*Entries provided*.
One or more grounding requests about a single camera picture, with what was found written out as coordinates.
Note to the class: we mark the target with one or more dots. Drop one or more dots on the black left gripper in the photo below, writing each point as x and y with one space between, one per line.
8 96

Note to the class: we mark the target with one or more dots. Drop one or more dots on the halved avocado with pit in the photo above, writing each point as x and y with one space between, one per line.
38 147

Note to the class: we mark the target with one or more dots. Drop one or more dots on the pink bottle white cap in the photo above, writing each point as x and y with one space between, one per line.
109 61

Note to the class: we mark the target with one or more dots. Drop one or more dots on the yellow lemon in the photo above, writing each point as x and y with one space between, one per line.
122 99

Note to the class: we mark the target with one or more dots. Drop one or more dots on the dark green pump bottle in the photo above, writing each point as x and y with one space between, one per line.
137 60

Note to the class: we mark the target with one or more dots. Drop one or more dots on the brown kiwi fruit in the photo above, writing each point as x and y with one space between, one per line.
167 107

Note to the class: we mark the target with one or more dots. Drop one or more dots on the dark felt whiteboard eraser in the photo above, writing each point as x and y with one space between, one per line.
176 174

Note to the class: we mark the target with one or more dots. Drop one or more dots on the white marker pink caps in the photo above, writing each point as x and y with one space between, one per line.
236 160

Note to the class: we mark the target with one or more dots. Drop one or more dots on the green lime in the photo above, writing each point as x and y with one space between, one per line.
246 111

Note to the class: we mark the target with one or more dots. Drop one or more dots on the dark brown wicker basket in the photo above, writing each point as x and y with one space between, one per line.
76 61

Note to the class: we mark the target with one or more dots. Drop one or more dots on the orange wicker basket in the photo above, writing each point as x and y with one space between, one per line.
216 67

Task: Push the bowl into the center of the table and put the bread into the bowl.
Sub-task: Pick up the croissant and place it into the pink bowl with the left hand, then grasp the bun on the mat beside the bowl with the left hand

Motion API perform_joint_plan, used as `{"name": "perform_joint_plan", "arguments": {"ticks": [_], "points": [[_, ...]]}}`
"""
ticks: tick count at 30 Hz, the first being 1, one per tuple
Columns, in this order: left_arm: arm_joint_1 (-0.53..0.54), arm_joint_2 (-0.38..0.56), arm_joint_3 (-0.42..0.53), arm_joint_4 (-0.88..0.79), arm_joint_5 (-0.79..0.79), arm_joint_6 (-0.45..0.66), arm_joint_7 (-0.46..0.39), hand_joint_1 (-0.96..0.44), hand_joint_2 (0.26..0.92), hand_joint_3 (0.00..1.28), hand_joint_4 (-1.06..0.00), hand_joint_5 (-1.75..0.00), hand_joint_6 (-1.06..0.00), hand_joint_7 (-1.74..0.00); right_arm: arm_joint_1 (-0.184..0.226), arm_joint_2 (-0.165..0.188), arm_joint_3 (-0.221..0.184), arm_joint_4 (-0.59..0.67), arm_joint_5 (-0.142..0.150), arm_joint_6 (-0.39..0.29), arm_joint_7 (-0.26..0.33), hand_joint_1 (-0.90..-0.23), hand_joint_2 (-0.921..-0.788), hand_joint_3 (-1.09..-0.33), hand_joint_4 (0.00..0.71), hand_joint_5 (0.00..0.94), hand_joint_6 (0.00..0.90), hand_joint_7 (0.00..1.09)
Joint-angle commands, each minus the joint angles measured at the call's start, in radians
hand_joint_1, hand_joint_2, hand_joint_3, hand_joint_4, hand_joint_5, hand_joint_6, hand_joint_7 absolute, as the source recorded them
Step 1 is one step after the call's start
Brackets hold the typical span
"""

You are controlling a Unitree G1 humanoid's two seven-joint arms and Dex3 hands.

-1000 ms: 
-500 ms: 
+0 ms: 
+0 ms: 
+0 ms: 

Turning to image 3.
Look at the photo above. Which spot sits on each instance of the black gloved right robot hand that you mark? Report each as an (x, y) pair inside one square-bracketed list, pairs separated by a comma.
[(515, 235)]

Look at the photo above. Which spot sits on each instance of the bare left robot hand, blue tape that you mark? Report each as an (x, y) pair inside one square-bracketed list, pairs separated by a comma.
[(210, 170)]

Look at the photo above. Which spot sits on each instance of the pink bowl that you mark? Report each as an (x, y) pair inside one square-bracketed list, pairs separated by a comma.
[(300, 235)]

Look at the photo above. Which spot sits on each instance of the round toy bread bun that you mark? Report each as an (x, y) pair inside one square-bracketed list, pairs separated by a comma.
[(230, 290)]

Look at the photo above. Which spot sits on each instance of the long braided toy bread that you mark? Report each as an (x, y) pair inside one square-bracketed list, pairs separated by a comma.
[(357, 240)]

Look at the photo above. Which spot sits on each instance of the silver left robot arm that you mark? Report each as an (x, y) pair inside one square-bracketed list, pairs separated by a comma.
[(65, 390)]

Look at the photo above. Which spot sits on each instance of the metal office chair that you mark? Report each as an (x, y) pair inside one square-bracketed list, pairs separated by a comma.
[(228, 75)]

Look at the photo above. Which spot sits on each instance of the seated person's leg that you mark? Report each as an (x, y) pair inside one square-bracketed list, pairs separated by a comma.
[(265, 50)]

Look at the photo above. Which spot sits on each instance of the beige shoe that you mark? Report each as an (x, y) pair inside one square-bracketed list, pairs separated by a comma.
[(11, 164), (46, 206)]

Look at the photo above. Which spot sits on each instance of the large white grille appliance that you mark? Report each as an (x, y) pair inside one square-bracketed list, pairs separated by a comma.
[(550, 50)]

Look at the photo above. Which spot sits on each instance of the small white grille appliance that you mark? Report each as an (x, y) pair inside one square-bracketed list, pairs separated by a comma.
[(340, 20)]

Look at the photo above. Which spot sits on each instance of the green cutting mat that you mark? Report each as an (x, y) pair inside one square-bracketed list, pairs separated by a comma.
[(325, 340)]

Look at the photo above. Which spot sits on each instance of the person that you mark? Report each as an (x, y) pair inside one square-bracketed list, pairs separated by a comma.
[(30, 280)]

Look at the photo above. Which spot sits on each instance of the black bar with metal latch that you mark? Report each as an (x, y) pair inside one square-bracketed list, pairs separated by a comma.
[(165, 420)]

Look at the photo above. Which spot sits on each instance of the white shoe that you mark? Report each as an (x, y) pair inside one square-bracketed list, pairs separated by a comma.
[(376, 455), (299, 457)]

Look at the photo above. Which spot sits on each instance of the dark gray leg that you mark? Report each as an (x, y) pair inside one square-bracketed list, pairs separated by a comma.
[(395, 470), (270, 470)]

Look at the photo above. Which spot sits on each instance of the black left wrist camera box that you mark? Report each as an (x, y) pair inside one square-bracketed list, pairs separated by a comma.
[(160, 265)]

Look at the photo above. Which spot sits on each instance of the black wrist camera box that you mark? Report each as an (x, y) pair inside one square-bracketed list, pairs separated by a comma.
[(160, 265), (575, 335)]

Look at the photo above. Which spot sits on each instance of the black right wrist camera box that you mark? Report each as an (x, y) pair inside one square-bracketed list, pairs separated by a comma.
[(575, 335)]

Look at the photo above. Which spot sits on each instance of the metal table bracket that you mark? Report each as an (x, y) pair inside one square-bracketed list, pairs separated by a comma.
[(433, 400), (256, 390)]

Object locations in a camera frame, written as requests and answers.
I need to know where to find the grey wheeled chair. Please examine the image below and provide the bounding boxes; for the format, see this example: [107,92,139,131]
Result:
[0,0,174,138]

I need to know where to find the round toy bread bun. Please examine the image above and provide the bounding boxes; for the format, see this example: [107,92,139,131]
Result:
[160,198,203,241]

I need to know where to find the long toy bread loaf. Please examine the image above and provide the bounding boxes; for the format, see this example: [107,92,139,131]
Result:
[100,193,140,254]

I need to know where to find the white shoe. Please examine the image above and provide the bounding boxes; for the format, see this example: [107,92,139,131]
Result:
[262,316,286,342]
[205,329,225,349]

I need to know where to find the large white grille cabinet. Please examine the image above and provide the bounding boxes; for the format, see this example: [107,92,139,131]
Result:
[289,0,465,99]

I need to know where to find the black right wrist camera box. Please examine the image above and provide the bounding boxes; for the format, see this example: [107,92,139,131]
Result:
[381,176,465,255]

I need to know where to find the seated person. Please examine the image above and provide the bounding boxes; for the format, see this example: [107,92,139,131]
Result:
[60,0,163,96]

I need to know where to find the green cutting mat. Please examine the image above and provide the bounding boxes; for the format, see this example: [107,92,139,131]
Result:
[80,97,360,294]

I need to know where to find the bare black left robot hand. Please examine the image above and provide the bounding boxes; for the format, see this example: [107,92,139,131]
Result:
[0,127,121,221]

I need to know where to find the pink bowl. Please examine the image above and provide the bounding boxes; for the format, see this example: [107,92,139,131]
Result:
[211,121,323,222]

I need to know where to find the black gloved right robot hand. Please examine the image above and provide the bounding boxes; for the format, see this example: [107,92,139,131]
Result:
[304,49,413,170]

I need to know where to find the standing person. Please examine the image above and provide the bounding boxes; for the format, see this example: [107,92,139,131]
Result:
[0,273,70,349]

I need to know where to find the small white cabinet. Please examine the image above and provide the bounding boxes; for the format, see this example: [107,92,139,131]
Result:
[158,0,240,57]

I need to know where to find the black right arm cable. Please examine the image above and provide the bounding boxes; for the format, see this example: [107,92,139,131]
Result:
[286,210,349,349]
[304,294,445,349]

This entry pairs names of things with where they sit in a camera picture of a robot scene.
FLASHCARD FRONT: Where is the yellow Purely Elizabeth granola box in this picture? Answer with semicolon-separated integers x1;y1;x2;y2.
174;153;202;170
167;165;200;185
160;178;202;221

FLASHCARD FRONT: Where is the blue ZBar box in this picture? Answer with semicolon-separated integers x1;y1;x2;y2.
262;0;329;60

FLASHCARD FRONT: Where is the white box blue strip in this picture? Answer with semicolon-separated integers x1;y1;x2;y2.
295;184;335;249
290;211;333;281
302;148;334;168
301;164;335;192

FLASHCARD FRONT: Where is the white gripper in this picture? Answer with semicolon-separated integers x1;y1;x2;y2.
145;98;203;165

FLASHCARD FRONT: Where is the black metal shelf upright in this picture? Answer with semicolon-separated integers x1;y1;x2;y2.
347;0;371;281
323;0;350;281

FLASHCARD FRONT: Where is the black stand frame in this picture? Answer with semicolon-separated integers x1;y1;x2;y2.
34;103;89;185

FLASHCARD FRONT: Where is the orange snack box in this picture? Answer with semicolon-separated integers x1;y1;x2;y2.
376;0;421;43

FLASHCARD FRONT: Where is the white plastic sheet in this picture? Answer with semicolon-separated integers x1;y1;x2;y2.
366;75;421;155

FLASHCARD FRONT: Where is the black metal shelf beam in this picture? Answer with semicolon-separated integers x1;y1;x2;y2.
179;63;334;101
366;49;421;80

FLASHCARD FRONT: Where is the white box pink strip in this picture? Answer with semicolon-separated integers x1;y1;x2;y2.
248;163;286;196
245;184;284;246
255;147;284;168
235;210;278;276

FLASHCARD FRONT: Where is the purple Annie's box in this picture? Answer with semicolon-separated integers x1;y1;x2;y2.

*Work item*.
Copy, from the data above, every line where the word "written" appears.

*Task output*.
One or more grounding requests about a single camera picture, with what was found written out as coordinates.
Object locations in a camera frame, written as requests and answers.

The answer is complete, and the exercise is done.